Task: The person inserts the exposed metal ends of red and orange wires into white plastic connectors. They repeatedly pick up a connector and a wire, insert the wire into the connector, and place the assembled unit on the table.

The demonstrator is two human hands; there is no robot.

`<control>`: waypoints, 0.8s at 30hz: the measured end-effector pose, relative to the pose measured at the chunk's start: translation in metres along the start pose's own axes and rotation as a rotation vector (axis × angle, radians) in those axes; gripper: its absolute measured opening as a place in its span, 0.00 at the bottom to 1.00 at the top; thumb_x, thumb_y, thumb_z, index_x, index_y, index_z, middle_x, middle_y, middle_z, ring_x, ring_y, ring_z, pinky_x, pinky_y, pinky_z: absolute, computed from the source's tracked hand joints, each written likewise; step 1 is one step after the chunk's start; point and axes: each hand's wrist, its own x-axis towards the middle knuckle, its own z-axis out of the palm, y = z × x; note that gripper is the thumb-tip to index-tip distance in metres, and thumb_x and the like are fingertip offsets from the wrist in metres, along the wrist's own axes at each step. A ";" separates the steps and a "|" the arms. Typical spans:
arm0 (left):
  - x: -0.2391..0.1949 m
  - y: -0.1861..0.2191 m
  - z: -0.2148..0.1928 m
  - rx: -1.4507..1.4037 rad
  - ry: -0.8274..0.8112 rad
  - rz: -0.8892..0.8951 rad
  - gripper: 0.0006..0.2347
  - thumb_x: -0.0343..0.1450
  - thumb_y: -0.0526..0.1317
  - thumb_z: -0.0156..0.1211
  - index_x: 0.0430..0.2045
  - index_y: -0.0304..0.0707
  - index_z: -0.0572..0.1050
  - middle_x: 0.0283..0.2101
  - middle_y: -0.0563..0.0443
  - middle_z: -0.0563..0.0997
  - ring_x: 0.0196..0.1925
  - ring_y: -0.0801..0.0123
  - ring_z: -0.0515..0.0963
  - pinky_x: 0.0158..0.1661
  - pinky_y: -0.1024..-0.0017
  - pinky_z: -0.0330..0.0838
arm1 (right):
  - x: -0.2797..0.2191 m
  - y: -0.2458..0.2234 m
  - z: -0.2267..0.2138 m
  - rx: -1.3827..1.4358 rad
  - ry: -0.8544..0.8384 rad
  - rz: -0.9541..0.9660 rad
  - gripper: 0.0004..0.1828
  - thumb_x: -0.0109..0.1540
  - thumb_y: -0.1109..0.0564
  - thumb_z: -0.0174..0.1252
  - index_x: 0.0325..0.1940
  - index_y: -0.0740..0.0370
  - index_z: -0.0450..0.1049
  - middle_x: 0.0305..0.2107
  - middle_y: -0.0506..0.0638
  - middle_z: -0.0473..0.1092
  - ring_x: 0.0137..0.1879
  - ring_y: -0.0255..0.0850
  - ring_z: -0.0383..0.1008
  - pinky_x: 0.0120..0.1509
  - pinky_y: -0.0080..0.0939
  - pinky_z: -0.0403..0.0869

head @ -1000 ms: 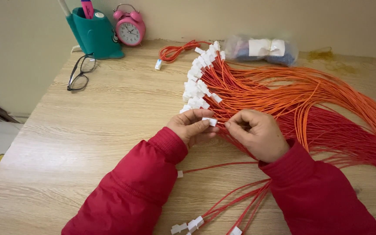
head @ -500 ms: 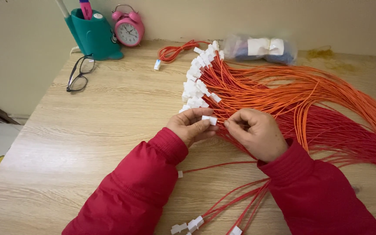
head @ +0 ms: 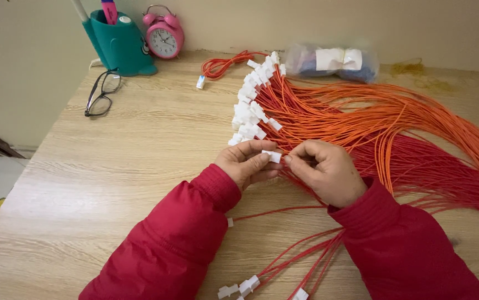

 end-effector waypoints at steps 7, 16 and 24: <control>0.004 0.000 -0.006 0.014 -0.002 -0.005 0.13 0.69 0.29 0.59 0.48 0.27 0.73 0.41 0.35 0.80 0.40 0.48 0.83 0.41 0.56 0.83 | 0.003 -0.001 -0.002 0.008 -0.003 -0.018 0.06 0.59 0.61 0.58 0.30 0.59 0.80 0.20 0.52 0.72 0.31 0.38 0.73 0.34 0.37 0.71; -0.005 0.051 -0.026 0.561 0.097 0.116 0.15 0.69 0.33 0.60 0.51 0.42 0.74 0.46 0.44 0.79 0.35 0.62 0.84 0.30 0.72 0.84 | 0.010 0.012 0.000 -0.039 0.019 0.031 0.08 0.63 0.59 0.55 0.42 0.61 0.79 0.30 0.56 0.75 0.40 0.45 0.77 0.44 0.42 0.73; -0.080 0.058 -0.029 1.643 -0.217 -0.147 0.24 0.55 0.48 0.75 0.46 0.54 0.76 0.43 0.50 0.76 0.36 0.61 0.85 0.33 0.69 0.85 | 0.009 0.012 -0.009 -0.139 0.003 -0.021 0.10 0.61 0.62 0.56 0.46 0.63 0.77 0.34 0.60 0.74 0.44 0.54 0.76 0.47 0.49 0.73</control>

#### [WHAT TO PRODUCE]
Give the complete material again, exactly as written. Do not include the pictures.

#### [RESULT OF THIS TASK]
Task: The person inserts the exposed metal ends of red and orange wires into white plastic connectors. They repeatedly pick up a connector and a wire, insert the wire into the connector, and place the assembled unit on the table.

The demonstrator is two human hands; there is no robot.

`<control>`: waypoints, 0.8s at 30hz: the measured end-effector pose, relative to the pose measured at the chunk's start: translation in metres along the start pose's own axes and rotation as a rotation vector (axis × angle, radians) in those axes; gripper: its absolute measured opening as a place in its span, 0.00 at the bottom to 1.00 at the top; thumb_x, thumb_y, thumb_z, index_x, index_y, index_z, middle_x, middle_y, middle_z, ring_x, ring_y, ring_z, pinky_x, pinky_y, pinky_z: absolute, computed from the source's tracked hand joints, each written likewise; step 1 is one step after the chunk's start; point and axes: each hand's wrist, its own x-axis towards the middle knuckle, its own z-axis out of the palm, y = z × x; note that gripper is the thumb-tip to index-tip distance in metres, and thumb_x and the like are fingertip offsets from the wrist in metres, along the wrist's own axes at each step. A ";" separates the steps and a "|" the arms. Typical spans:
arm0 (left):
  - x: -0.2391..0.1949 m
  - y: -0.1861..0.2191 m
  - z: -0.2148..0.1928 m
  - rx: -1.4507..1.4037 rad
  - ry: -0.8274..0.8112 rad
  - rz: -0.8892..0.8951 rad
  - gripper: 0.0006..0.2347
  - thumb_x: -0.0343..0.1450
  - thumb_y: -0.0526..0.1317
  - thumb_z: -0.0156..0.1211
  - index_x: 0.0430..0.2045
  - index_y: -0.0304..0.0707
  - index_z: -0.0572..0.1050
  - middle_x: 0.0283..0.2101
  - middle_y: -0.0563..0.0443
  - middle_z: -0.0563..0.0997
  - ring_x: 0.0196..0.1925
  - ring_y: -0.0801..0.0123
  - ring_z: -0.0515..0.0963
  - pinky_x: 0.0158..0.1661
  - pinky_y: -0.1024..-0.0017
  - pinky_z: -0.0330..0.0838
arm1 (right):
  - x: -0.2797..0.2191 m
  - y: -0.2458..0.2234 m
  - z: -0.2267..0.2138 m
  - rx: -1.3827..1.4358 rad
  - ry: -0.8544..0.8384 rad
  - rz: -0.9541..0.9660 rad
  - gripper: 0.0004..0.1828
  - thumb_x: -0.0109..0.1540
  - thumb_y: -0.1109..0.0564
  - thumb_z: -0.0174..0.1252
  - index_x: 0.0325..0.1940
  - index_y: -0.0740..0.0370
  - index_z: -0.0450..0.1049
  - middle_x: 0.0305..0.2107
  - middle_y: -0.0506..0.0638
  - middle_z: -0.0473..0.1092
  - ring_x: 0.0137..0.1879
  - ring_y: -0.0255..0.0850
  - ring_z: -0.0383..0.1008
  - pinky_x: 0.0120..0.1509
  - pinky_y: -0.0080..0.0939
  - pinky_z: -0.0403..0.0869

head @ -1000 ms: 
head @ -500 ms: 
head @ +0 ms: 

 end-effector waypoints at steps 7, 16 and 24: <control>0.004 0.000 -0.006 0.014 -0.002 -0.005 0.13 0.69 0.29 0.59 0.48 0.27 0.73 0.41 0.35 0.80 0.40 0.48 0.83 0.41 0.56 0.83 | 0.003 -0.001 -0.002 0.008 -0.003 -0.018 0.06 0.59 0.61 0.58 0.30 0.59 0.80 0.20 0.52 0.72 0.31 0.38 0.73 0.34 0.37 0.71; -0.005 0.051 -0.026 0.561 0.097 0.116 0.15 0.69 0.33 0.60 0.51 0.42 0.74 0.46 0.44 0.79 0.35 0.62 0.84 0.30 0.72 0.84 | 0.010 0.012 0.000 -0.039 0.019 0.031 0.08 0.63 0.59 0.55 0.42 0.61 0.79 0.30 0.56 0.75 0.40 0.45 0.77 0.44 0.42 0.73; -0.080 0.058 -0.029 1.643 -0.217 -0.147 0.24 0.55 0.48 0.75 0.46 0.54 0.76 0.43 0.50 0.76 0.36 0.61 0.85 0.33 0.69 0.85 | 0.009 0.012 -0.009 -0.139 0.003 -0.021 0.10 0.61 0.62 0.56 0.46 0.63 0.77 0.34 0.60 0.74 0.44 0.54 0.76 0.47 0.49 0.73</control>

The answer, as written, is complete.